A literal the server sent, back into an Elixir term.
Public because latu_ml reads it: an ML attribute — a coefficient, an intercept, a vector —
comes back from the server as a literal, not as a frame. Latu.Plan.lit/1 is the other
direction, and the two are deliberately not symmetric: the encoder picks one Spark type per
Elixir type, while this has to read back every arm Spark can produce.

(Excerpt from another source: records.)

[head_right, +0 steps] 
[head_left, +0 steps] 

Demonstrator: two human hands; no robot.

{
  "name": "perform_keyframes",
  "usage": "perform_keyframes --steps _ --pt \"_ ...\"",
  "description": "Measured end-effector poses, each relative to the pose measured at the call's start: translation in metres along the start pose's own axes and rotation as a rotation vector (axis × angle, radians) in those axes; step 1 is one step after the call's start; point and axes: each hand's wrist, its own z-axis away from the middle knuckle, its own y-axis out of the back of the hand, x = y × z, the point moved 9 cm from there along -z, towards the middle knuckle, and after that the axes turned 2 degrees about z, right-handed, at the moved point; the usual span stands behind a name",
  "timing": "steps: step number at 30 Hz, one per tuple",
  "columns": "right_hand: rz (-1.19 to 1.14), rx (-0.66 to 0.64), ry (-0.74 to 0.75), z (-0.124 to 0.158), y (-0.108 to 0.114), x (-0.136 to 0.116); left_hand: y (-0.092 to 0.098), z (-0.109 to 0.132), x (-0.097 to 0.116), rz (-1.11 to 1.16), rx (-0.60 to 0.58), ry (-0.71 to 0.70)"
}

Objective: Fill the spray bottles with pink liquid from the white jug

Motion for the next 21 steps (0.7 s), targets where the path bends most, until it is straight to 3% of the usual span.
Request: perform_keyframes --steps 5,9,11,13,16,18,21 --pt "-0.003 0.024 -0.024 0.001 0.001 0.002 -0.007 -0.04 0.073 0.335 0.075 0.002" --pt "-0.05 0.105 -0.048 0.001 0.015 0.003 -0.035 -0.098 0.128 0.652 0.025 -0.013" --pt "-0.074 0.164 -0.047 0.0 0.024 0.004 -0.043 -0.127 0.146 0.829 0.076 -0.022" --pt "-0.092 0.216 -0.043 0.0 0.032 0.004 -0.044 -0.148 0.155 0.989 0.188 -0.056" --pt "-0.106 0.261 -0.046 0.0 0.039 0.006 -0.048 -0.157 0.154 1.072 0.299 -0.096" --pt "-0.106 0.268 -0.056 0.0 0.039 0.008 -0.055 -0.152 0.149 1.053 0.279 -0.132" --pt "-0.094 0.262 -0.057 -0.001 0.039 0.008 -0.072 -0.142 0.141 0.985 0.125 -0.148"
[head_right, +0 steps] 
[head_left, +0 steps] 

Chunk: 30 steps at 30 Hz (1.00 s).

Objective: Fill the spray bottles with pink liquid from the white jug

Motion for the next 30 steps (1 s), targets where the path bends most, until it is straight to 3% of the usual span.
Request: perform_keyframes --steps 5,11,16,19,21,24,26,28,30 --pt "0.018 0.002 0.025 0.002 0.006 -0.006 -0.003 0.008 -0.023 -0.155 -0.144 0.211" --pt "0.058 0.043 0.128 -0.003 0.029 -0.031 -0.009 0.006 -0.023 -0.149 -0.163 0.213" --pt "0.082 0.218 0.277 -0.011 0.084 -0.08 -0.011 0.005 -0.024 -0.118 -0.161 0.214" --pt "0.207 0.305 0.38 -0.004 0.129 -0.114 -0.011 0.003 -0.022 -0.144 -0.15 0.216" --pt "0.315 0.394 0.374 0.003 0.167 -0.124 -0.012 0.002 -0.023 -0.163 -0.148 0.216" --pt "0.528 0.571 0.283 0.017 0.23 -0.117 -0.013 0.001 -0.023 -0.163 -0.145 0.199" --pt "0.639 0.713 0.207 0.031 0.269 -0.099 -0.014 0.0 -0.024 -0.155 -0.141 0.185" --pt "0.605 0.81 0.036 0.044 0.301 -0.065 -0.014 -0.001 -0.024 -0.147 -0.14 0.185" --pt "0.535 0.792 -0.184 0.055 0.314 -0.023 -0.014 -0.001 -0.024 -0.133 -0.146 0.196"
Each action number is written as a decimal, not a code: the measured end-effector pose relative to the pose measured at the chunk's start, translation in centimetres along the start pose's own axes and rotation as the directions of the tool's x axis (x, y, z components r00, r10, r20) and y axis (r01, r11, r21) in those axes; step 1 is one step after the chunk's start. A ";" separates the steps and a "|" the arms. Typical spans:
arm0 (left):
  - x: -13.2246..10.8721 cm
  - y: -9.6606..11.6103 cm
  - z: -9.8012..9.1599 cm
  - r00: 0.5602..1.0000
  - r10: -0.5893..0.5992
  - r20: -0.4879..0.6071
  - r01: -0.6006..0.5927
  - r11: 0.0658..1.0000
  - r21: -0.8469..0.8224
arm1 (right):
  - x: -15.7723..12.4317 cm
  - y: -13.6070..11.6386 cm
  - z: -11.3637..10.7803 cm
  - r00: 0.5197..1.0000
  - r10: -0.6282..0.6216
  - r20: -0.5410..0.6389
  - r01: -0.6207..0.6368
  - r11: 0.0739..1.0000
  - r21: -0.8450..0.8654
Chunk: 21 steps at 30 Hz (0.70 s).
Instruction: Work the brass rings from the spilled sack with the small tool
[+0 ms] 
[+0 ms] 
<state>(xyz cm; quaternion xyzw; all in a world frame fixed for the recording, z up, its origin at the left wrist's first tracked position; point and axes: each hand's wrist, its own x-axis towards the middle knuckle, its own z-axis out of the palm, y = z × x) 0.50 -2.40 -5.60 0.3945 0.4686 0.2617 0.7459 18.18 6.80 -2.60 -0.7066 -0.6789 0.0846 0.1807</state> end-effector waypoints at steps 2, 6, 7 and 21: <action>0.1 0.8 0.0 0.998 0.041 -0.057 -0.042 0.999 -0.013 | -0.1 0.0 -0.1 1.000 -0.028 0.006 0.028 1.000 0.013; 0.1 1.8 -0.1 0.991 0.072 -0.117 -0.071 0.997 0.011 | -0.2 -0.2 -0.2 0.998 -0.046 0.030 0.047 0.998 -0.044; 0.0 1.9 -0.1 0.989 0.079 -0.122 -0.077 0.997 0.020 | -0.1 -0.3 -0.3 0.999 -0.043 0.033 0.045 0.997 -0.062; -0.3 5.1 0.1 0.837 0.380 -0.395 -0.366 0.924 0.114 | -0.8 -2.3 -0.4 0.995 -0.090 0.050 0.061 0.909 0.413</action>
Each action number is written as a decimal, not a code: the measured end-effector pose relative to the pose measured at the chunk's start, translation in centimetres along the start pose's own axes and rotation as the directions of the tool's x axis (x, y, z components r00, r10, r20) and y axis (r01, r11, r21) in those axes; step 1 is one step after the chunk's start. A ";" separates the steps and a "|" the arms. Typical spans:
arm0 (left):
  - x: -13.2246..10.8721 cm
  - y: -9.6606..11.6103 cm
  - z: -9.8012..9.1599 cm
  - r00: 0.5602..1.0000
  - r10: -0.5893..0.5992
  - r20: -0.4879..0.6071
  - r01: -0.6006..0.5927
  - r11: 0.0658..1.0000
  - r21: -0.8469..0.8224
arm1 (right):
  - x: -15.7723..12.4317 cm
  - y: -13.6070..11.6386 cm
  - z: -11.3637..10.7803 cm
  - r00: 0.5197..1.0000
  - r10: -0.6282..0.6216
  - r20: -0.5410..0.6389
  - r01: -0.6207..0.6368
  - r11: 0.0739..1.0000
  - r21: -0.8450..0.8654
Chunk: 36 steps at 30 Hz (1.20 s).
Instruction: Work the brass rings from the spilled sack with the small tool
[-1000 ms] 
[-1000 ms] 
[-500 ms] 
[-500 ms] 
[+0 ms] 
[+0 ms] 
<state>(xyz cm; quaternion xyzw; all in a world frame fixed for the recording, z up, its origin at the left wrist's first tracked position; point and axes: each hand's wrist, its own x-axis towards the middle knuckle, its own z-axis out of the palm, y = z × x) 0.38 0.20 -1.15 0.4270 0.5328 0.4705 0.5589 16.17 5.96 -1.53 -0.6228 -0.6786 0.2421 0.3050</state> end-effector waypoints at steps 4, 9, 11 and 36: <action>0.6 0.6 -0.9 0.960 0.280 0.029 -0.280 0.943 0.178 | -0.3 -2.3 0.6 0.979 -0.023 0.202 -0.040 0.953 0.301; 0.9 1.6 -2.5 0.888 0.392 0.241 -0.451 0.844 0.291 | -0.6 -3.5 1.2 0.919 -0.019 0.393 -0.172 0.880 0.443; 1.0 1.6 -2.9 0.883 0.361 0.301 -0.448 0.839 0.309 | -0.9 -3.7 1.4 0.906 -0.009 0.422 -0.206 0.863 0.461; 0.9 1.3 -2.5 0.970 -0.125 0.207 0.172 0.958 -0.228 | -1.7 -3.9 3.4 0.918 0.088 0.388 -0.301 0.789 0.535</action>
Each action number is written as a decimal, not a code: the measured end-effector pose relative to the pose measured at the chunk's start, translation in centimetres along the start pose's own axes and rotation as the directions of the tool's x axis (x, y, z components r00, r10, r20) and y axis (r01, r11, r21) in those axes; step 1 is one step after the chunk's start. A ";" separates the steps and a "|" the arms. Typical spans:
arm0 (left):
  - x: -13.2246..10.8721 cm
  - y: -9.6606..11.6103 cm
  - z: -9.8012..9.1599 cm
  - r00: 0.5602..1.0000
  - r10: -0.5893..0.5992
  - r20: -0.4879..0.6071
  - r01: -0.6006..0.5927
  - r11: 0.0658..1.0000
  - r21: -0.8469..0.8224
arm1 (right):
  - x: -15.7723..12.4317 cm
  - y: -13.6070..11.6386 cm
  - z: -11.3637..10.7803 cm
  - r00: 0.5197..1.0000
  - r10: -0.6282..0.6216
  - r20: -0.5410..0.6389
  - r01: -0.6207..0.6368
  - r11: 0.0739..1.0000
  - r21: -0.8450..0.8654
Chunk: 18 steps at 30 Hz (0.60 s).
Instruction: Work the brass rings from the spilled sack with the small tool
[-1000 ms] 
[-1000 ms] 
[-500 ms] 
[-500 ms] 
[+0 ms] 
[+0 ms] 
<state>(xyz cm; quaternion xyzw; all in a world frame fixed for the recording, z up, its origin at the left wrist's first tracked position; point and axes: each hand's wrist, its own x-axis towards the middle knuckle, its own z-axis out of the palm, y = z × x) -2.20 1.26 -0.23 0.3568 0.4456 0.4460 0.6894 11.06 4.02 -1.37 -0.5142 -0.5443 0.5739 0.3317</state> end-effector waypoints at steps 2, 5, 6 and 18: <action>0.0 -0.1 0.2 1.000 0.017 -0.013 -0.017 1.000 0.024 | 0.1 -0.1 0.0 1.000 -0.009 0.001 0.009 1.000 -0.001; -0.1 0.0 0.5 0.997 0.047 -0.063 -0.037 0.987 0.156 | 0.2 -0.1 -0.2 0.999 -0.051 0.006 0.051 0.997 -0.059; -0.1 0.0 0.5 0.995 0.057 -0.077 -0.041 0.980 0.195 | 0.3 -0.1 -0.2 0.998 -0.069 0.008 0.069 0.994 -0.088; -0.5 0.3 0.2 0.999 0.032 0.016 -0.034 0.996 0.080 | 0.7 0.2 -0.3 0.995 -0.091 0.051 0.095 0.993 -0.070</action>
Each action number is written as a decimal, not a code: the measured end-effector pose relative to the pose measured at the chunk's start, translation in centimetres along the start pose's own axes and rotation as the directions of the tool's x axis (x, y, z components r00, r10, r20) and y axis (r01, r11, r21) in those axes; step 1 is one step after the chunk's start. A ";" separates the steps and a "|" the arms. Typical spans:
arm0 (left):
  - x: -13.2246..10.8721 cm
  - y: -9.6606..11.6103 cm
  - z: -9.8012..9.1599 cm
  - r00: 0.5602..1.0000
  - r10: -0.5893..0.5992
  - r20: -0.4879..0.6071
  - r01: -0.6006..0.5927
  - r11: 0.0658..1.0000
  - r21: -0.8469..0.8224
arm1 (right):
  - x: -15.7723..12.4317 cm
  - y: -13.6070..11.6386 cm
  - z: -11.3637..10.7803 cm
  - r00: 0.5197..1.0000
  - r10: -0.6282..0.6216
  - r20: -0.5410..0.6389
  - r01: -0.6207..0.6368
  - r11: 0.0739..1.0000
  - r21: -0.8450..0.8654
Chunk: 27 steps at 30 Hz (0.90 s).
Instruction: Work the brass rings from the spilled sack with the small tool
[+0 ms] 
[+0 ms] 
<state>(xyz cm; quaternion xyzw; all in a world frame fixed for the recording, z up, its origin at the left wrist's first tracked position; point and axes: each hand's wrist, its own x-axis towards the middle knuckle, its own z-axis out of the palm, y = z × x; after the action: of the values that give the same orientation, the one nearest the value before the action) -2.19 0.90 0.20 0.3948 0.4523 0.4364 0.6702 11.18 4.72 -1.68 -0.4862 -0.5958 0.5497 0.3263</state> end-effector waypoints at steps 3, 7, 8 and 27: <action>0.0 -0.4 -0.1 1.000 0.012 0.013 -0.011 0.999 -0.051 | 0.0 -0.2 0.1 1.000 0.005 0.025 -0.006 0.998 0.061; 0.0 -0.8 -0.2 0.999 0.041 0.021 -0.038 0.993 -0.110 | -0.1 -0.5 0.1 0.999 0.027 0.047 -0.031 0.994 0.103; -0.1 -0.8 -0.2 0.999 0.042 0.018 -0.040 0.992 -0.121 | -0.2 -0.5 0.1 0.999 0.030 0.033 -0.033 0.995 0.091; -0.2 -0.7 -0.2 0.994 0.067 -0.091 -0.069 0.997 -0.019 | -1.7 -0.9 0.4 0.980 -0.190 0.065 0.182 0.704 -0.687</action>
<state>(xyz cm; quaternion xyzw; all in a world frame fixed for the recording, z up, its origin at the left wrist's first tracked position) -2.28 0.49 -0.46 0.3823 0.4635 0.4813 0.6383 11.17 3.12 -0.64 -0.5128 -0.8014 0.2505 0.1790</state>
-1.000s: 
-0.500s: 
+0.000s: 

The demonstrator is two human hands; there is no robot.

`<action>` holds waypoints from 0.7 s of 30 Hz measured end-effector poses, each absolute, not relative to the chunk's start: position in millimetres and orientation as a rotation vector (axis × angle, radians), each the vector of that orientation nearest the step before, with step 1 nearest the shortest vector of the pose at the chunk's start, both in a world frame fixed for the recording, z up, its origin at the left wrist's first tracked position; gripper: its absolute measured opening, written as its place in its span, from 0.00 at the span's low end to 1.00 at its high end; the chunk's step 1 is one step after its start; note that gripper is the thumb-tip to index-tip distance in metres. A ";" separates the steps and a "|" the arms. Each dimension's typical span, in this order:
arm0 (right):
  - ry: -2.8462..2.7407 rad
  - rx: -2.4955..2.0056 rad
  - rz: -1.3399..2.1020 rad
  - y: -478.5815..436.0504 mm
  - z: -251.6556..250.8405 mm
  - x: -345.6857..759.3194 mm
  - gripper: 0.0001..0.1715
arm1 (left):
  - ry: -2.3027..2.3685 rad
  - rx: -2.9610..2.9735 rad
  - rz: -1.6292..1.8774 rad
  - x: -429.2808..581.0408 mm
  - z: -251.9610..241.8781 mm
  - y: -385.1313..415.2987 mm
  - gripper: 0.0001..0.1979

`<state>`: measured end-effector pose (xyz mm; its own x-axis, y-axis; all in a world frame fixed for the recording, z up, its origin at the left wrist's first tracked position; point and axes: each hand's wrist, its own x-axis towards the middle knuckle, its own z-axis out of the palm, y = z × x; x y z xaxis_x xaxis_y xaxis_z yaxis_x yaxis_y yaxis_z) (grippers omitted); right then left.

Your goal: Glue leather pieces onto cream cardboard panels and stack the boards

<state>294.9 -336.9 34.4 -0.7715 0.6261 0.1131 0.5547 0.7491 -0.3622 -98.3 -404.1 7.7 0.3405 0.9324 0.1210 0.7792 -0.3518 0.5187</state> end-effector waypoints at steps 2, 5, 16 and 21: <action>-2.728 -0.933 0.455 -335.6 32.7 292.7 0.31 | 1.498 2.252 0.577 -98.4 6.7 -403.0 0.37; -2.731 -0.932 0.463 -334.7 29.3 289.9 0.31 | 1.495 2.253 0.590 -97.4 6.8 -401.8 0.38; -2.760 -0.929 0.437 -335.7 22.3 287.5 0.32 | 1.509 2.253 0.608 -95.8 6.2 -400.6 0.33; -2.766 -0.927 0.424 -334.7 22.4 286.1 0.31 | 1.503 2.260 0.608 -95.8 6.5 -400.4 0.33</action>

Transcribed from PySpark's LiteralExpression._to_value, with three departures recorded in
docs/deviations.md: Latu decodes specialized_array, which PySpark refuses; Latu reads the
data_type field in preference to the struct_type field 4.1 deprecated, which PySpark still
reads exclusively; and a UDT comes back as a Latu.Result.UDT where PySpark raises.
Summary
Functions
The Elixir term a literal carries, or {:error, _} naming the arm that has no term.
Functions
@spec value(Latu.Protocol.Spark.Connect.Expression.Literal.t() | nil) :: {:ok, term()} | {:error, Latu.Error.t()}
The Elixir term a literal carries, or {:error, _} naming the arm that has no term.
Integers come back as integers whatever their width, and both float and double as floats,
because Elixir has neither a byte nor a 32-bit float — the same collapse
Latu.Column.lit/1 applies going out. A day_time_interval comes back as a count of
microseconds; Elixir's Duration is the obvious upgrade and waits on someone wanting
it.
A struct literal becomes a map with atom keys, as Latu.collect/2 does for a row. A
UDT-typed one becomes a Latu.Result.UDT instead, since it names a class and not fields.